14      But that is not the issue here.  The issue is an objective one, basically this:  What was the reason for the ten-minute delay?  If the sergeant meant to search the vehicle from the get-go but was delayed by an objectively reasonable purpose, the search may still be considered “immediate.”  If, however, the sergeant never meant to search the car until confronted by the antics of young Herzog, then the delay was unreasonable under the circumstances.  In sum, this is the proverbial apples and oranges.  The cases cited by the State simply do not play a part in the court’s duty to find the objective facts about what happened.  We know the stop was made with probable cause.  The question is whether the arrestee’s status as a “recent occupant” had dissipated after considering the temporal and spatial facts.  In finding the objective facts, the sergeant’s intent plays a part in the determination of reasonableness.  After all, the State consistently argues in every case that Fourth Amendment jurisprudence is grounded in “reasonableness,” and that is all this is about.
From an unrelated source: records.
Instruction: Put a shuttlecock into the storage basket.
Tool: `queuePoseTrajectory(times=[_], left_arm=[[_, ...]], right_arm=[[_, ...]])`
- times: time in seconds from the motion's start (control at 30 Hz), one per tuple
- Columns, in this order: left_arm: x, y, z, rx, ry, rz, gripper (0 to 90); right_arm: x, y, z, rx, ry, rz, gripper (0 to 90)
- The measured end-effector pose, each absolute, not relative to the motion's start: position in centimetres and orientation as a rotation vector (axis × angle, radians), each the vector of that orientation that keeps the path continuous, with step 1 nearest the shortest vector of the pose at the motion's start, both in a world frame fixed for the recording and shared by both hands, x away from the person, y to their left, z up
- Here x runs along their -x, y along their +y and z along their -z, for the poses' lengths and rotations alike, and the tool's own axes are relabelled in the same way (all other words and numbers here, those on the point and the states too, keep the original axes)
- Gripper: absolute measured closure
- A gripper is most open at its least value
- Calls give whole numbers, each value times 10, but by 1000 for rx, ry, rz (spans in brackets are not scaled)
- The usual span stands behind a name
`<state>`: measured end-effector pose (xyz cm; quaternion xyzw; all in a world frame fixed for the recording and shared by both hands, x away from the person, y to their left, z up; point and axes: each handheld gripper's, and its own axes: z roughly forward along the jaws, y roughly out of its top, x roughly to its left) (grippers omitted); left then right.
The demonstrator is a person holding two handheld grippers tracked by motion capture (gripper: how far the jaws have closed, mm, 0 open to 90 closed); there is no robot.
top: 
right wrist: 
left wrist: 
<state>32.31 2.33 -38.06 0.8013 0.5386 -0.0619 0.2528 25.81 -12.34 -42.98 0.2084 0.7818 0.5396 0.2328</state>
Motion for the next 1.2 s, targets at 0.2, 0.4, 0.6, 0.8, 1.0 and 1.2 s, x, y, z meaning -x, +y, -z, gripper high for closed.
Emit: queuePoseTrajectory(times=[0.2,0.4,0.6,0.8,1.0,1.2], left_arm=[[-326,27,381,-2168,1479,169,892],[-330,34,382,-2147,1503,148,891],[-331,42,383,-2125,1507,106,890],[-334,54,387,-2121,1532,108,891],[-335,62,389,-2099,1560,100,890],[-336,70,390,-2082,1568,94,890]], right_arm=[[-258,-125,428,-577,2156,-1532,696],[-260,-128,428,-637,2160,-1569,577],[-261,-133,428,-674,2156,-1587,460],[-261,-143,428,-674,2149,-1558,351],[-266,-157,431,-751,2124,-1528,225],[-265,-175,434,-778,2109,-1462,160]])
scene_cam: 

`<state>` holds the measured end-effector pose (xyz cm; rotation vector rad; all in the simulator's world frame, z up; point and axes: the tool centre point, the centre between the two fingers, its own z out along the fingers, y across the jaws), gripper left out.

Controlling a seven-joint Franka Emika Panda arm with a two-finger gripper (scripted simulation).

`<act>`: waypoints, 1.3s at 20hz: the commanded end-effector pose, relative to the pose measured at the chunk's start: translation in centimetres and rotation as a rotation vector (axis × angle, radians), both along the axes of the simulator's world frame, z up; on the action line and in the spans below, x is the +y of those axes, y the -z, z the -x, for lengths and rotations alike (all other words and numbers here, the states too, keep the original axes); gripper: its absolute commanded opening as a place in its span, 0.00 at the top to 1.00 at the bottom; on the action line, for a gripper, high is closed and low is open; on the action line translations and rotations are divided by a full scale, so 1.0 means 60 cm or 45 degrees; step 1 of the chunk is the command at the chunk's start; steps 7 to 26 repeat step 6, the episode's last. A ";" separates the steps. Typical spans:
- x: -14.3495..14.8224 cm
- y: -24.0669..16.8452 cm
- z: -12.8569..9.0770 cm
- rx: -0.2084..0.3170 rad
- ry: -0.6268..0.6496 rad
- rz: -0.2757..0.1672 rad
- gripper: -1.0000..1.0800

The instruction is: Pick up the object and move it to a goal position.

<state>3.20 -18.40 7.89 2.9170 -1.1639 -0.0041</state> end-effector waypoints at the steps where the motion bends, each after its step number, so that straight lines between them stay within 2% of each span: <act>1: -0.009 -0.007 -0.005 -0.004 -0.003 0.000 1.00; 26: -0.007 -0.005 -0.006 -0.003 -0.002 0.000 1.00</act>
15      Therefore, we reverse the judgment of the trial court.  The cause is remanded with directions that the trial court make findings of fact regarding whether the sergeant decided to search the car in retaliation for Herzog’s attitude or whether the sergeant’s announcement that he was going to search the car was made without regard to any problem the sergeant may have had with Herzog’s behavior.  If the trial court finds that the sergeant was planning to search the car incident to arrest all along and was delayed only by the parents’ questions regarding bond, then the court may consider the delay to have been reasonable and may again deny the motion to suppress and reinstate the judgment.  If the trial court finds that the decision to search came as a result of Herzog’s actions, then the trial court must consider whether the resultant search was unreasonable as it was not conducted with a purpose consonant with lawful Fourth Amendment police conduct.  The trial court may, in its discretion, make such findings based on the existent transcript or may order a supplemental hearing before making the necessary findings.  After the findings have been made, the trial court is instructed to apply the historical facts to the law. 

                        By the Court.—Judgment reversed and cause remanded with directions.

            Not recommended for publication in the official reports.

 


 

 



[1]  As Justice O’Connor aptly noted in her concurrence, the state of the law in this area is such that lower court decisions seem now to treat the ability to search a vehicle incident to arrest of a recent occupant as a police entitlement rather than an exception justified only as a means to find weapons the arrestee might use or evidence he might conceal or destroy.  See Thornton v. United States, 541 U.S. 615, 624 (2004) (O’Connor, J., concurring).  We agree with this observation.